» EXERCISE OBJECTIVE
Set the data down again, exactly as it reads, but without the pictures.

» INFORMATION SUPPLIED
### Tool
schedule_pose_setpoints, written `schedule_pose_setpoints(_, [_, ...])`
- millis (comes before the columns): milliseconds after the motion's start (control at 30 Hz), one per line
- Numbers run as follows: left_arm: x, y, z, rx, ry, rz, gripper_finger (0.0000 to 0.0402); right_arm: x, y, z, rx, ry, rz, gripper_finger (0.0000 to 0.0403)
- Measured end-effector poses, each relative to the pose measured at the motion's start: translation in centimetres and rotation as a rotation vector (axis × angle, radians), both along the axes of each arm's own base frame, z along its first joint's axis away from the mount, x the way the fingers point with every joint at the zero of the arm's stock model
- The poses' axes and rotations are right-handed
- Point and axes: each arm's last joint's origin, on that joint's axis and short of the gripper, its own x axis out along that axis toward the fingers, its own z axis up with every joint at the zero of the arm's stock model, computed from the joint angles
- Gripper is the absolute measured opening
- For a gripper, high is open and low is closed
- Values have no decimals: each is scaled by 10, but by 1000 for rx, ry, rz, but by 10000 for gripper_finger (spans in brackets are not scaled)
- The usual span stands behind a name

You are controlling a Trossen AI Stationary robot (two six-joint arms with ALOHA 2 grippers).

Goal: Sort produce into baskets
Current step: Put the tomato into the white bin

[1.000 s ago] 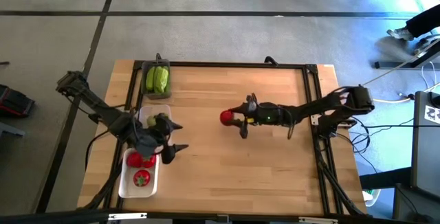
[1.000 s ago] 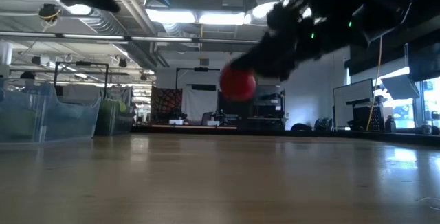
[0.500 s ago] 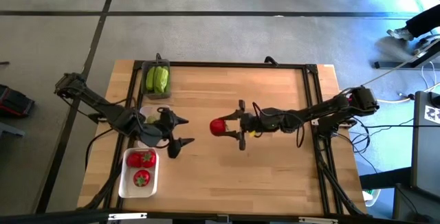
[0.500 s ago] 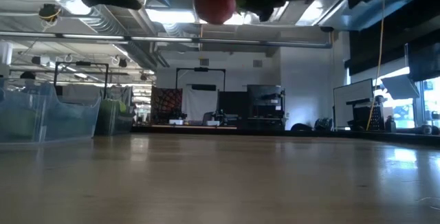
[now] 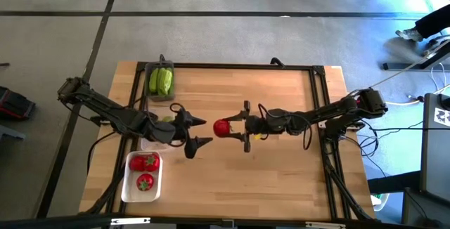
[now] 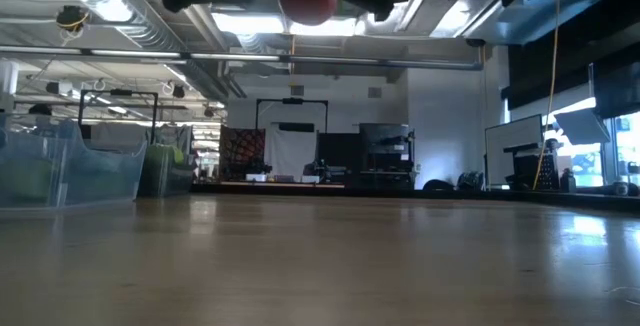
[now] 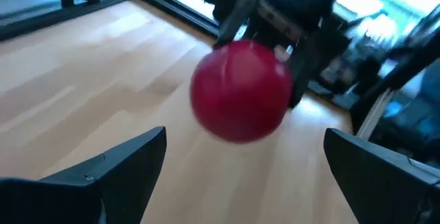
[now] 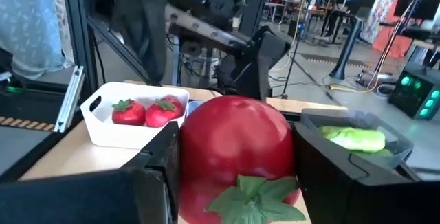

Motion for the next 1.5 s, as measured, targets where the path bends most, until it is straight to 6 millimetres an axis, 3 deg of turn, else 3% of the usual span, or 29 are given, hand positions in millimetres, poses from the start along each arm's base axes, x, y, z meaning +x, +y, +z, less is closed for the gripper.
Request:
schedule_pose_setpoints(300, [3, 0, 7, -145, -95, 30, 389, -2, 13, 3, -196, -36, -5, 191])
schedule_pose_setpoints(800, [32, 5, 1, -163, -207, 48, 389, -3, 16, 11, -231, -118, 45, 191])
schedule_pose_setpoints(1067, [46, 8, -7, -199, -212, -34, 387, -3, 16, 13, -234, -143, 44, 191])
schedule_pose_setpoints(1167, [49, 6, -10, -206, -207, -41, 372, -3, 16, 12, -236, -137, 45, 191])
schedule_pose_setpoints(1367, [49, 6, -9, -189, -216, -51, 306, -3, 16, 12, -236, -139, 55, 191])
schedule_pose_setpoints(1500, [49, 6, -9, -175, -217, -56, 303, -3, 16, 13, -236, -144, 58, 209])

» YOUR RESPONSE
### Tool
schedule_pose_setpoints, written `schedule_pose_setpoints(_, [_, ...])`
- millis (comes before the columns): milliseconds after the motion's start (control at 30 Hz), one per line
- Numbers run as follows: left_arm: x, y, z, rx, ry, rz, gripper_finger (0.0000 to 0.0402); right_arm: x, y, z, rx, ry, rz, gripper_finger (0.0000 to 0.0403)
- Measured end-effector poses, each relative to the pose measured at the motion's start: translation in centimetres and rotation as a rotation vector (axis × angle, radians), both along the axes of each arm's own base frame, z along its first joint's axis away from the mount, x the way the fingers point with every joint at the zero of the arm's stock model
- The poses' axes and rotations are right-handed
- Point and axes: each arm's last joint's origin, on that joint's axis and short of the gripper, its own x axis out along that axis toward the fingers, its own z axis up with every joint at the zero of the arm's stock model, computed from the joint angles
- Gripper is the absolute measured opening
- For a gripper, high is open and low is closed
- Values have no decimals: each is scaled by 10, but by 1000 for rx, ry, rz, but by 10000 for gripper_finger (spans in brackets are not scaled)
- The usual span stands behind a name

You are controlling a Trossen AI Stationary robot (two six-joint arms with ALOHA 2 grippers).

Goal: Sort produce into baskets
Current step: Put the tomato into the white bin

[1.000 s ago] 
[1.000 s ago] 
[0.500 s ago] 
[0.500 s ago] 
[now] 
[now] 
[now] 
[now] 

Motion for the next 1.5 s, as measured, targets where the path bends most, until it is straight to 6 millimetres an axis, 3 deg of turn, else 3% of the usual span, or 29 are given, hand positions in millimetres, poses from the start along each arm's base axes, x, y, z meaning +x, +y, +z, less is closed for the gripper.
Request:
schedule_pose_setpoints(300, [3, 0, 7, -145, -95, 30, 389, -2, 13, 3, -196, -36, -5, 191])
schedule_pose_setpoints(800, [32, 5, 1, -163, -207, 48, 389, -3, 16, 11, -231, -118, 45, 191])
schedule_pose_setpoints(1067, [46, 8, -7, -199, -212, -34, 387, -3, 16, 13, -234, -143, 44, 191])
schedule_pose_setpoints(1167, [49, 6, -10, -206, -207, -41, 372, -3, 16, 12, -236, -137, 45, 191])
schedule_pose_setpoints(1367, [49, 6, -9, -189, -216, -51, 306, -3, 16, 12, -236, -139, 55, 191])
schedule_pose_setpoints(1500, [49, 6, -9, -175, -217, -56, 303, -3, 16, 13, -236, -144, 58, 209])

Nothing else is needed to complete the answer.